_What the exercise asks_
Only a number is expected here: the count of lines in the data that contain "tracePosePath".

+++ The data

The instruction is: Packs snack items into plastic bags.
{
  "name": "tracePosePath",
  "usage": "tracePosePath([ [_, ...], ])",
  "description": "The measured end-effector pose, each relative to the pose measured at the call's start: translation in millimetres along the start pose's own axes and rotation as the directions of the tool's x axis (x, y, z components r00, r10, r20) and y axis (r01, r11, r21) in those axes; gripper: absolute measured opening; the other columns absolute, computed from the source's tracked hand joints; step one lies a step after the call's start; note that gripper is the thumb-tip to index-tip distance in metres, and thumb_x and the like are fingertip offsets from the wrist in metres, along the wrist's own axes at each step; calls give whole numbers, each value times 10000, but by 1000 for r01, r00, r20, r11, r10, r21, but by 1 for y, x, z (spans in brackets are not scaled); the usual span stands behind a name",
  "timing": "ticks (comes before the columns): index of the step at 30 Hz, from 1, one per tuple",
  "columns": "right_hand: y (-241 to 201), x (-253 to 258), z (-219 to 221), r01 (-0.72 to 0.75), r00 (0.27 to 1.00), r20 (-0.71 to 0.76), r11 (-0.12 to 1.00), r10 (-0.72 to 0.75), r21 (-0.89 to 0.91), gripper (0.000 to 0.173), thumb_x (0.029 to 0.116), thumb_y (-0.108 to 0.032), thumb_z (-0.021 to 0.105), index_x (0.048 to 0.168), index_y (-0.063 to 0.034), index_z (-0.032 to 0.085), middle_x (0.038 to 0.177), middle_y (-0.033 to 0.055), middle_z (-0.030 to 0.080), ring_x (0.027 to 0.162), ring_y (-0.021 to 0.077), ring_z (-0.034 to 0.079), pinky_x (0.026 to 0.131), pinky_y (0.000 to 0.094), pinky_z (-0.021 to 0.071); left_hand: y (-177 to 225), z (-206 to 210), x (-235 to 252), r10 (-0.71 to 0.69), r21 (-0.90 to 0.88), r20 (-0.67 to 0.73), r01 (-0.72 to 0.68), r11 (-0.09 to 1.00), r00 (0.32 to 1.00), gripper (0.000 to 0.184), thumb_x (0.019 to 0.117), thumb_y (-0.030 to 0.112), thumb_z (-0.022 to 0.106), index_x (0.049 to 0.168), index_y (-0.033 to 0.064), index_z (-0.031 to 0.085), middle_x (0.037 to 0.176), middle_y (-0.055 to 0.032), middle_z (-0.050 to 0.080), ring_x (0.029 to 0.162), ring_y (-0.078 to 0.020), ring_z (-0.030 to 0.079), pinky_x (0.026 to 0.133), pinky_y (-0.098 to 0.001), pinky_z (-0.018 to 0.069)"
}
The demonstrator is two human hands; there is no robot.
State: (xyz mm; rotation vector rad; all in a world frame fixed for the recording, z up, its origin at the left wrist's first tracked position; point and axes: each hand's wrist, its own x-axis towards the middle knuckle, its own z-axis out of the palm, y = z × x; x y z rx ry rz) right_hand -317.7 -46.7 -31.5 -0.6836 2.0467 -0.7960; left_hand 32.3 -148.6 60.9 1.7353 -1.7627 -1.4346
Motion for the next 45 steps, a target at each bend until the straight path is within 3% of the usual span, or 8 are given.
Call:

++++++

_Exercise answer_
2